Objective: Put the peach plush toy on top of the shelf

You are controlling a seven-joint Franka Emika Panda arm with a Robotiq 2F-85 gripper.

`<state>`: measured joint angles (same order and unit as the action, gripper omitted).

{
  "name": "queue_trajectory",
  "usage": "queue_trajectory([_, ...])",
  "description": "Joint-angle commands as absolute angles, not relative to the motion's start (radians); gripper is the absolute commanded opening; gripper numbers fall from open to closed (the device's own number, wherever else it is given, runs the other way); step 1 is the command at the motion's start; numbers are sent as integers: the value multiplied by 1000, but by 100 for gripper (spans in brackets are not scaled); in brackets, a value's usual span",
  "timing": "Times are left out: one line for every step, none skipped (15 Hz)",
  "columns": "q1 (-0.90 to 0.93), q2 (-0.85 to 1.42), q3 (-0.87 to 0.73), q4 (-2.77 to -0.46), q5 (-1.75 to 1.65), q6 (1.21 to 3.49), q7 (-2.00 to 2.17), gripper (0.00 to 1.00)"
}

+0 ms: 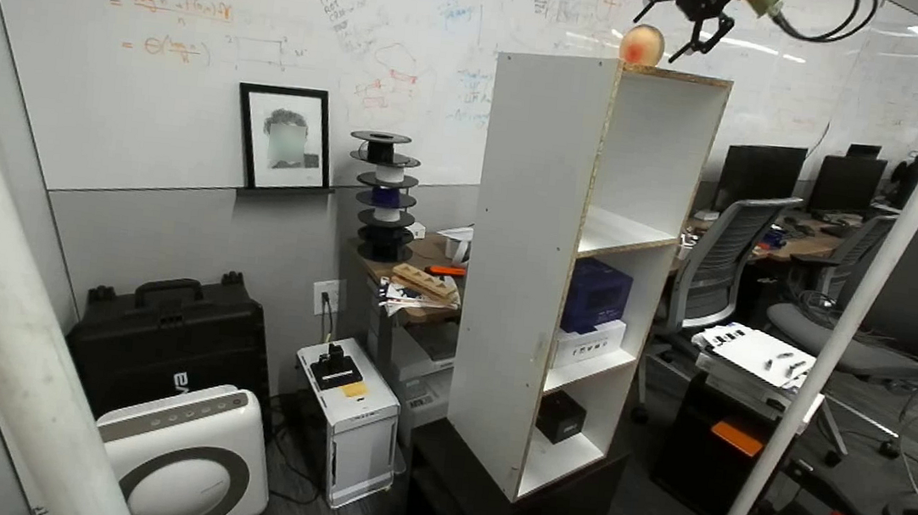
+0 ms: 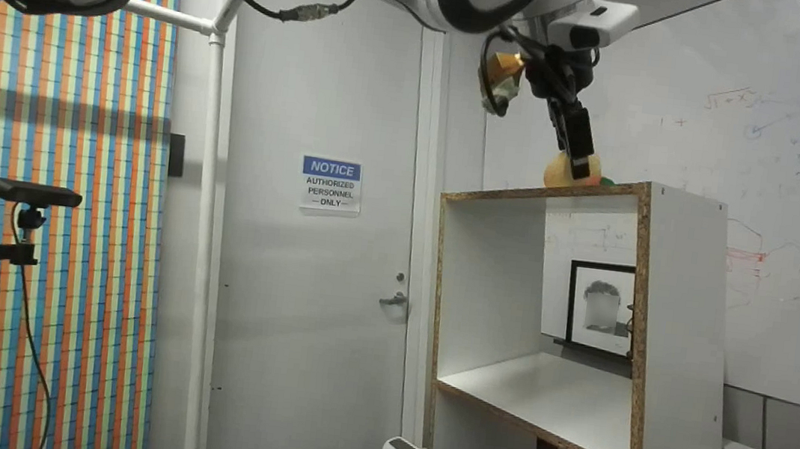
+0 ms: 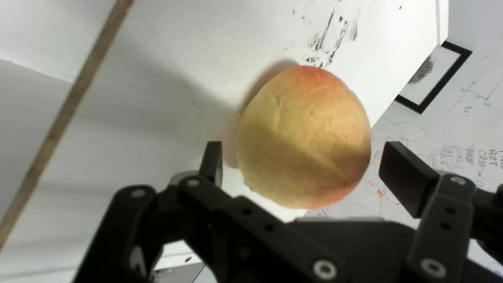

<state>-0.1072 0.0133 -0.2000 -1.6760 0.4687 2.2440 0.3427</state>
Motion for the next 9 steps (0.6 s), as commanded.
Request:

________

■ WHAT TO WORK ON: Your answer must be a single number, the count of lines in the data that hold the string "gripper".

■ SOLVED PROBLEM: 4